» **TASK BRIEF**
Without any of its pictures, the listing below should be output exactly.

» **RECORDED INFORMATION**

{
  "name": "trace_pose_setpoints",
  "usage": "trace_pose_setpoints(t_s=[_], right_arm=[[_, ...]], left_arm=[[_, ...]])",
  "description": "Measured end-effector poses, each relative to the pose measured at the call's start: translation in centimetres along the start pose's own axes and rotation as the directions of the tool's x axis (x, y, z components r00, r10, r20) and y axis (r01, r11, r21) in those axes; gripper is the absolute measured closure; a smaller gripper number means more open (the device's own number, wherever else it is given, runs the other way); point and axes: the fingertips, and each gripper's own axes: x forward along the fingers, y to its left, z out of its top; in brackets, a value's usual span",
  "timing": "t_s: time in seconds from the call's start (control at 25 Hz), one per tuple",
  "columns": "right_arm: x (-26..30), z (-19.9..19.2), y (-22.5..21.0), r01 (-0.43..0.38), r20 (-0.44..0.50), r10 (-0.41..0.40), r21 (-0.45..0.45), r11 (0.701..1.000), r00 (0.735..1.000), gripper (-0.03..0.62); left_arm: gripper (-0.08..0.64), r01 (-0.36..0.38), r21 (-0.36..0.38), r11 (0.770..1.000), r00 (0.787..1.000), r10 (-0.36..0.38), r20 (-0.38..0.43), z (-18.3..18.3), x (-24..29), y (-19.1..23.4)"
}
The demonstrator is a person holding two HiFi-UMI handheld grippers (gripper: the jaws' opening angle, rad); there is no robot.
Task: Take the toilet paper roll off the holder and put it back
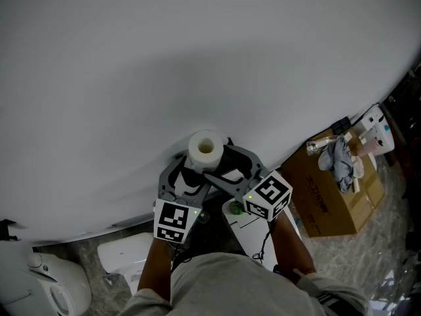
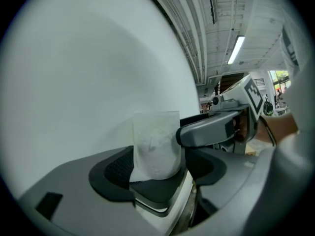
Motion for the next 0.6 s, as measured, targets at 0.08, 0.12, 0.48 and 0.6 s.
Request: trace_pose_setpoints(t_s=[0.08,0.12,0.48,0.6], right_arm=[[-0.5,0.1,0.2,0.003,0.002,-0.003,-0.001,1.000,1.000,0.270],[-0.7,0.1,0.3,0.005,0.005,-0.005,0.000,1.000,1.000,0.270],[-3.5,-0.8,0.9,0.045,0.036,-0.045,0.021,0.999,0.998,0.270],[-4.1,-0.7,1.4,0.059,0.058,-0.061,0.030,0.998,0.996,0.270]], left_arm=[[0.240,-0.006,-0.005,1.000,1.000,0.006,-0.001,0.0,-0.4,-0.1],[0.239,-0.011,-0.011,1.000,1.000,0.011,-0.002,-0.1,-0.6,-0.2],[0.241,-0.147,-0.102,0.984,0.989,0.149,0.018,-1.3,-3.3,0.0],[0.314,-0.186,-0.098,0.978,0.982,0.189,0.017,-1.7,-4.5,-0.3]])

» **WRITTEN ANSWER**
{
  "name": "trace_pose_setpoints",
  "usage": "trace_pose_setpoints(t_s=[_], right_arm=[[_, ...]], left_arm=[[_, ...]])",
  "description": "Measured end-effector poses, each relative to the pose measured at the call's start: translation in centimetres along the start pose's own axes and rotation as the directions of the tool's x axis (x, y, z components r00, r10, r20) and y axis (r01, r11, r21) in those axes; gripper is the absolute measured closure; a smaller gripper number means more open (the device's own number, wherever else it is given, runs the other way); point and axes: the fingertips, and each gripper's own axes: x forward along the fingers, y to its left, z out of its top; in brackets, a value's usual span",
  "timing": "t_s: time in seconds from the call's start (control at 25 Hz), one per tuple",
  "columns": "right_arm: x (-26..30), z (-19.9..19.2), y (-22.5..21.0), r01 (-0.43..0.38), r20 (-0.44..0.50), r10 (-0.41..0.40), r21 (-0.45..0.45), r11 (0.701..1.000), r00 (0.735..1.000), gripper (-0.03..0.62); left_arm: gripper (-0.08..0.64), r01 (-0.36..0.38), r21 (-0.36..0.38), r11 (0.770..1.000), r00 (0.787..1.000), r10 (-0.36..0.38), r20 (-0.38..0.43), z (-18.3..18.3), x (-24..29), y (-19.1..23.4)"
}
The demonstrator is a person holding two HiFi-UMI handheld grippers (gripper: the jaws' opening angle, rad); there is no robot.
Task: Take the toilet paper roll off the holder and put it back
Motion for the next 0.6 s, as measured, targets at 0.08, 0.12, 0.48 and 0.6 s.
Request: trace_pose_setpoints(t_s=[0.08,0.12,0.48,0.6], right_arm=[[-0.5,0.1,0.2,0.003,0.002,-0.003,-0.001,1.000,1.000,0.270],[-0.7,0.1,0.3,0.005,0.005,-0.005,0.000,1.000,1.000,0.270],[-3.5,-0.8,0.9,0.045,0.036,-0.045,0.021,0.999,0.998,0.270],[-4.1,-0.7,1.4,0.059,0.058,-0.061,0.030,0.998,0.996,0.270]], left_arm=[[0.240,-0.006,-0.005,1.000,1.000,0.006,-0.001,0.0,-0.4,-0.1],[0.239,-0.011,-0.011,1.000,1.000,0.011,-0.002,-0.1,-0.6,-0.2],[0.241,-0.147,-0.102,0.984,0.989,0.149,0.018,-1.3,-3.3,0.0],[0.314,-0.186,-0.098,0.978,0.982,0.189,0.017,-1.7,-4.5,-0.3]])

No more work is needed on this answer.